Local recovery of a piecewise constant anisotropic conductivity in EIT on domains with exposed corners

We study the local recovery of an unknown piecewise constant anisotropic conductivity in EIT (electric impedance tomography) on certain bounded Lipschitz domains $\Omega$ in $\mathbb{R}^2$ with corners. The measurement is conducted on a connected open subset of the boundary $\partial\Omega$ of $\Omega$ containing corners and is given as a localized Neumann-to-Dirichlet map. The above unknown conductivity is defined via a decomposition of $\Omega$ into polygonal cells. Specifically, we consider a parallelogram-based decomposition and a trapezoid-based decomposition.
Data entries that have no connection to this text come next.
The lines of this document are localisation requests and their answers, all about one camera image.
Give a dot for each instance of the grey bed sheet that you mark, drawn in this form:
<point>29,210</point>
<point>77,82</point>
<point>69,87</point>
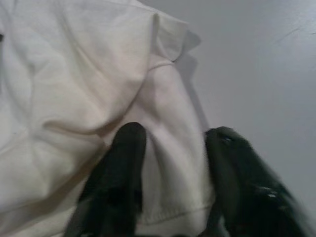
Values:
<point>259,74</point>

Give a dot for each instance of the white t-shirt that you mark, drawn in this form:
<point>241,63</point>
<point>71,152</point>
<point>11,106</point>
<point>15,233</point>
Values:
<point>86,74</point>

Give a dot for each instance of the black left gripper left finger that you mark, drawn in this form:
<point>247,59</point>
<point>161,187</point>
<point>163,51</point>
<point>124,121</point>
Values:
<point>118,177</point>

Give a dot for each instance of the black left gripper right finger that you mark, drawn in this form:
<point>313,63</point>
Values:
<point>242,192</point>

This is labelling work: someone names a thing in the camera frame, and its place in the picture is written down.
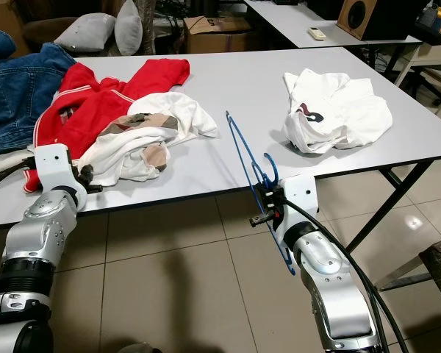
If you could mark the white remote control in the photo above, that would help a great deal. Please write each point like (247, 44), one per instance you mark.
(317, 32)

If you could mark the wooden black speaker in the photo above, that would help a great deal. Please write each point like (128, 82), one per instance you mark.
(356, 15)

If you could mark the white shirt with beige check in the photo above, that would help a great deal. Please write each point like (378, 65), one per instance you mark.
(184, 110)

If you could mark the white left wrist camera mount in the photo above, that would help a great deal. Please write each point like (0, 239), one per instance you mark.
(55, 163)

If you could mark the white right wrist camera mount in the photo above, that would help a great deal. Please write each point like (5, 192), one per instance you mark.
(300, 193)

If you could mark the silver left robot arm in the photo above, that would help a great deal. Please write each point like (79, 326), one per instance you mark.
(40, 235)

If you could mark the blue plastic clothes hanger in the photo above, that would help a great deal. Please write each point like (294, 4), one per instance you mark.
(275, 168)

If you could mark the cream crumpled garment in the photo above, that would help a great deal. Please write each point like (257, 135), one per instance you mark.
(4, 163)

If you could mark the white desk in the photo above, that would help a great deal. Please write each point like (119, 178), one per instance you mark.
(287, 16)

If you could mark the grey pillow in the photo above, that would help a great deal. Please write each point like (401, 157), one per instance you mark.
(128, 28)
(87, 31)

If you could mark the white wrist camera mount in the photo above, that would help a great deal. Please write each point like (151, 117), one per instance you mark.
(300, 193)
(55, 163)

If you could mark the blue denim jacket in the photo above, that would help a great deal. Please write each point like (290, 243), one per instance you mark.
(22, 95)

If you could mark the white shirt with small logo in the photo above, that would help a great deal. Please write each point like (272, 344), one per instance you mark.
(353, 118)

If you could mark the red jacket with white stripes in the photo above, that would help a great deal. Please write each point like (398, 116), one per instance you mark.
(154, 77)

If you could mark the brown cardboard box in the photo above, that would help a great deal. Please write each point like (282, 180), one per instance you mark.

We assume that the decomposition is known, but the conductivity on each cell is unknown. We prove that the local recovery is almost surely true near a known piecewise constant anisotropic conductivity $\gamma_0$. We do so by proving that the injectivity of the Fr\'echet derivative $F'(\gamma_0)$ of the forward map $F$, say, at $\gamma_0$ is almost surely true. The proof presented, here, involves defining different classes of decompositions for $\gamma_0$ and a perturbation or contrast $H$ in a proper way so that we can find in the interior of a cell for $\gamma_0$ exposed single or double corners of a cell of $\mbox{supp}H$ for the former decomposition and latter decomposition, respectively. Then, by adapting the usual proof near such corners, we establish the aforementioned injectivity.